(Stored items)

[Start of Attachment]

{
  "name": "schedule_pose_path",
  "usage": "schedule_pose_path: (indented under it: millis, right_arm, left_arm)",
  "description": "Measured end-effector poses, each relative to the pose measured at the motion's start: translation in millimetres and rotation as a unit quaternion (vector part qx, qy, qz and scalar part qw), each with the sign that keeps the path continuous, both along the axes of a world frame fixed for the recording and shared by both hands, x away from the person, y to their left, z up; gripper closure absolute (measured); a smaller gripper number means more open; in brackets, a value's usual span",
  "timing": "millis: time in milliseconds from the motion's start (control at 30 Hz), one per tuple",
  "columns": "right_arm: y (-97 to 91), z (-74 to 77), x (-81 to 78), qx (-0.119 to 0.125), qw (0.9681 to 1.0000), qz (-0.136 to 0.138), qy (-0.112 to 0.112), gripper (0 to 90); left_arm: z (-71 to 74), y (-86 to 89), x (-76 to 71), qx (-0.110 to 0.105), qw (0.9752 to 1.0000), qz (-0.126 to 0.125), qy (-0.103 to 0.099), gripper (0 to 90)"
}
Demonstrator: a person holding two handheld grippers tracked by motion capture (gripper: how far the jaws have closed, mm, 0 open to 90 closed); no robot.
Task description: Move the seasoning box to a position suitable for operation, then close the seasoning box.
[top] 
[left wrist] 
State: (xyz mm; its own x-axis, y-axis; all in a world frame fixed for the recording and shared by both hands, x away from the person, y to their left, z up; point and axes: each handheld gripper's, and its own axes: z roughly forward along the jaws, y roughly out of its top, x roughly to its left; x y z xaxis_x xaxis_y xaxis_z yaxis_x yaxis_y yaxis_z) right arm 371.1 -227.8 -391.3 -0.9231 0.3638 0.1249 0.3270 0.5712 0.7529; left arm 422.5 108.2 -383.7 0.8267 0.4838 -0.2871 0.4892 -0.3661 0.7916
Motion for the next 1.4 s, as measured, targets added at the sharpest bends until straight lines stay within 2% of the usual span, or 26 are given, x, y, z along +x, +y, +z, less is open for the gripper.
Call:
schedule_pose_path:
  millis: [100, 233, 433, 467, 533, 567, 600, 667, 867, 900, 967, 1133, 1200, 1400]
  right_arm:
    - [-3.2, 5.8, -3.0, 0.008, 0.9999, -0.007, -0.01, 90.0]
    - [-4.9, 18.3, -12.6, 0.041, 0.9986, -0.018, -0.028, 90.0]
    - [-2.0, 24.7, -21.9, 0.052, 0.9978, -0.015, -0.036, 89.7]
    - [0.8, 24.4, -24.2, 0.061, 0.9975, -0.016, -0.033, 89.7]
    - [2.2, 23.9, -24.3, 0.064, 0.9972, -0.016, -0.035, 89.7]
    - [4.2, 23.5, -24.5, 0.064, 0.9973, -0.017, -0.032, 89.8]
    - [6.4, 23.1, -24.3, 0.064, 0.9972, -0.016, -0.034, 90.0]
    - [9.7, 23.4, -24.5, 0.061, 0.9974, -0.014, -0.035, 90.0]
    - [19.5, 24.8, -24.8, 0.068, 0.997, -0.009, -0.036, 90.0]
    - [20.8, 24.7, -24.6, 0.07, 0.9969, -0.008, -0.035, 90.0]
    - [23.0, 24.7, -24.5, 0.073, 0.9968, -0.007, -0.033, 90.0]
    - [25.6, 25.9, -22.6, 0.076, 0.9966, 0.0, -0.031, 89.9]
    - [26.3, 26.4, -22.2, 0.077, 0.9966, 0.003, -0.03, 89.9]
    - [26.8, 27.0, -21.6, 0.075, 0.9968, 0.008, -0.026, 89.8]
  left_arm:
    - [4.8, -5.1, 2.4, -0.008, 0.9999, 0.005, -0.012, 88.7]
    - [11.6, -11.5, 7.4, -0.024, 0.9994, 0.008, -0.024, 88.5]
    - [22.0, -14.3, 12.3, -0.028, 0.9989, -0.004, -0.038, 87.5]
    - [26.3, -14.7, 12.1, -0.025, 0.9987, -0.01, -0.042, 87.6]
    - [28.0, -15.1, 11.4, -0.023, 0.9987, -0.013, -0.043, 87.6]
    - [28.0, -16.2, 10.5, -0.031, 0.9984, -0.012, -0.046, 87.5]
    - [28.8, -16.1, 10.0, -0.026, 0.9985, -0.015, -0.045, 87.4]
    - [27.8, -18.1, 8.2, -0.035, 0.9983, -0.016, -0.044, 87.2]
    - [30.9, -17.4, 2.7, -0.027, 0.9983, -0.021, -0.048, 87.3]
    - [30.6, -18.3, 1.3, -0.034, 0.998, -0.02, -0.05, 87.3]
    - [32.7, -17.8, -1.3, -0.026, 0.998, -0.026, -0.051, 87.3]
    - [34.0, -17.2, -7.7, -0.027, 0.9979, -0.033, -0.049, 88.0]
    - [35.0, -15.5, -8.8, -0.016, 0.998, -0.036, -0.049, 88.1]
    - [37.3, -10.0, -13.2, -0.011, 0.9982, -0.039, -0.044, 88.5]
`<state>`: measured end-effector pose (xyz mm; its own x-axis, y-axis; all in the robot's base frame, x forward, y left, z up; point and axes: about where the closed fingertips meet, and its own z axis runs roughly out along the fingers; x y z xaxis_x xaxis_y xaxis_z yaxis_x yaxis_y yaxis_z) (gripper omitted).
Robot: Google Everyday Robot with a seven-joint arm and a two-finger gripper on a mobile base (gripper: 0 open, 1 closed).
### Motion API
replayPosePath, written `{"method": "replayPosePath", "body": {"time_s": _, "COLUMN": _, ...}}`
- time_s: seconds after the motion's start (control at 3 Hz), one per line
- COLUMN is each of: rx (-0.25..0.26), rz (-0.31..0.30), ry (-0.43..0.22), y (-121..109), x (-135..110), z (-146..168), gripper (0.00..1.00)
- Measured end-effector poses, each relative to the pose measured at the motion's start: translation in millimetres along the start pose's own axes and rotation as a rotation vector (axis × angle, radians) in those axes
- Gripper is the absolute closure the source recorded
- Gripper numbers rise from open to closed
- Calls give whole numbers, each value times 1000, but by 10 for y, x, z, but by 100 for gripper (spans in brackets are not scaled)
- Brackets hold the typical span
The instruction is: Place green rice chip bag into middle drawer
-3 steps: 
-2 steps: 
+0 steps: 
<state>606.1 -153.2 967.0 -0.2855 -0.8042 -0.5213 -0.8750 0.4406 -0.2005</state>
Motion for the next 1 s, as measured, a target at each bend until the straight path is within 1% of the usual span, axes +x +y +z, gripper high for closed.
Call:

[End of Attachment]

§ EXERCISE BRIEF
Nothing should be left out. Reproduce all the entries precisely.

§ ANSWER BOX
{
  "name": "schedule_pose_path",
  "usage": "schedule_pose_path: (indented under it: millis, right_arm, left_arm)",
  "description": "Measured end-effector poses, each relative to the pose measured at the motion's start: translation in millimetres and rotation as a unit quaternion (vector part qx, qy, qz and scalar part qw), each with the sign that keeps the path continuous, both along the axes of a world frame fixed for the recording and shared by both hands, x away from the person, y to their left, z up; gripper closure absolute (measured); a smaller gripper number means more open; in brackets, a value's usual span",
  "timing": "millis: time in milliseconds from the motion's start (control at 30 Hz), one per tuple",
  "columns": "right_arm: y (-97 to 91), z (-74 to 77), x (-81 to 78), qx (-0.119 to 0.125), qw (0.9681 to 1.0000), qz (-0.136 to 0.138), qy (-0.112 to 0.112), gripper (0 to 90); left_arm: z (-71 to 74), y (-86 to 89), x (-76 to 71), qx (-0.110 to 0.105), qw (0.9752 to 1.0000), qz (-0.126 to 0.125), qy (-0.103 to 0.099), gripper (0 to 90)"
}
Demonstrator: a person holding two handheld grippers tracked by motion capture (gripper: how far the jaws have closed, mm, 0 open to 90 closed); no robot.
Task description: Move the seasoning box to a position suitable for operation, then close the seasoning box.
[top] 
[left wrist] 
State: (xyz mm; its own x-axis, y-axis; all in a world frame fixed for the recording and shared by both hands, x away from the person, y to their left, z up; point and axes: each handheld gripper's, and its own axes: z roughly forward along the jaws, y roughly out of its top, x roughly to its left; x y z xaxis_x xaxis_y xaxis_z yaxis_x yaxis_y yaxis_z) right arm 371.1 -227.8 -391.3 -0.9231 0.3638 0.1249 0.3270 0.5712 0.7529; left arm 422.5 108.2 -383.7 0.8267 0.4838 -0.2871 0.4892 -0.3661 0.7916
Motion for the next 1.4 s, as measured, targets added at the sharpest bends until straight lines stay within 2% of the usual span, or 26 are given, x, y, z along +x, +y, +z, less is open for the gripper.
Call:
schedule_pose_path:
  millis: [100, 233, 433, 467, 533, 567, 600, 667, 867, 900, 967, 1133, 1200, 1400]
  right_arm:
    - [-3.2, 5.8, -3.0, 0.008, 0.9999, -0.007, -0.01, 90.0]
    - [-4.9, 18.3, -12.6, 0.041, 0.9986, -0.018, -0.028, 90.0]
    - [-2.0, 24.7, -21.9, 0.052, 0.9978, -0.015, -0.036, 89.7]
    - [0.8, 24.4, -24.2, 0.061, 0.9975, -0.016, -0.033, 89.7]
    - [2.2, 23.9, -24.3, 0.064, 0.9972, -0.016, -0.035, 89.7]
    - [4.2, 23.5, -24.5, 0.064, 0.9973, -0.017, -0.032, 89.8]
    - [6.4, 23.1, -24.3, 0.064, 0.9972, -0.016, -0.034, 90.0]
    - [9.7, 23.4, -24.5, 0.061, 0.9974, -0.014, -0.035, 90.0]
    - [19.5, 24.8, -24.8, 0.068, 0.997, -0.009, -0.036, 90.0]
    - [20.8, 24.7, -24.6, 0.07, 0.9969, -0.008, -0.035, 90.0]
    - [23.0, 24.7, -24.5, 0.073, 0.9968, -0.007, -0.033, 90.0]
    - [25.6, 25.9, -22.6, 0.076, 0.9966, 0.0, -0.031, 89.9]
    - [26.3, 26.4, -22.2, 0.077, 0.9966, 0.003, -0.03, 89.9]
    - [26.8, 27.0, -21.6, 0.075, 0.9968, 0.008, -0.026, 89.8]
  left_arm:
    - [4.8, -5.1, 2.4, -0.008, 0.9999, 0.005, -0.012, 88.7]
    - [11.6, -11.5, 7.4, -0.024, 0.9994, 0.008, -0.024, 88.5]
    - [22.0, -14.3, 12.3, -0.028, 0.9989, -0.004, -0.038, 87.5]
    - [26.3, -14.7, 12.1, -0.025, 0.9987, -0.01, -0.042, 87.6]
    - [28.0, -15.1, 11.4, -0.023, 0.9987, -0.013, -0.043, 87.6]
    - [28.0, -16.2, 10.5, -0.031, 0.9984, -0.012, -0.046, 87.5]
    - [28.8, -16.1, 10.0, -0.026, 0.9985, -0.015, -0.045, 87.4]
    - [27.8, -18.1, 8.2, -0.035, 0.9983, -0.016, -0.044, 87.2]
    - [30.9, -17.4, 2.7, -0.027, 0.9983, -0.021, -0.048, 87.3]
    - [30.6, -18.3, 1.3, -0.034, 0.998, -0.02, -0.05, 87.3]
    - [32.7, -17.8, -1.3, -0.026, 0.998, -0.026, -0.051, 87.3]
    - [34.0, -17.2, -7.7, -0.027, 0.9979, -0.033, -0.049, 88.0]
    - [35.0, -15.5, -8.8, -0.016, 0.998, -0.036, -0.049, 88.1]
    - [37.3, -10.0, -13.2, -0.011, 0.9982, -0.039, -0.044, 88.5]
`<state>`: measured end-effector pose (xyz mm; its own x-axis, y-axis; all in the robot's base frame, x forward, y left, z up; point and axes: about where the closed fingertips meet, and its own z axis runs roughly out along the fingers; x y z xaxis_x xaxis_y xaxis_z yaxis_x yaxis_y yaxis_z) (gripper omitted).
Robot: Google Everyday Robot with a seven-joint arm and a two-finger gripper on a mobile base (gripper: 0 open, 1 closed).
### Motion API
replayPosePath, written `{"method": "replayPosePath", "body": {"time_s": _, "COLUMN": _, ...}}`
- time_s: seconds after the motion's start (control at 3 Hz), one per line
- COLUMN is each of: rx (-0.25..0.26), rz (-0.31..0.30), ry (-0.43..0.22), y (-121..109), x (-135..110), z (-146..168), gripper (0.00..1.00)
- Measured end-effector poses, each relative to the pose measured at the motion's start: translation in millimetres along the start pose's own axes and rotation as a rotation vector (axis × angle, radians) in those axes
- Gripper is the absolute closure the source recorded
- Gripper numbers rise from open to closed
- Calls give whole numbers, each value times 1000, but by 10 for y, x, z, but by 100 for gripper (spans in brackets are not scaled)
- Brackets hold the typical span
The instruction is: Place green rice chip bag into middle drawer
-3 steps: 
-2 steps: 
+0 steps: 
<state>606.1 -153.2 967.0 -0.2855 -0.8042 -0.5213 -0.8750 0.4406 -0.2005</state>
Motion for the next 1 s, as measured, a target at each bend until the straight path is within 1% of the usual span, axes +x +y +z, gripper high for closed.
Call:

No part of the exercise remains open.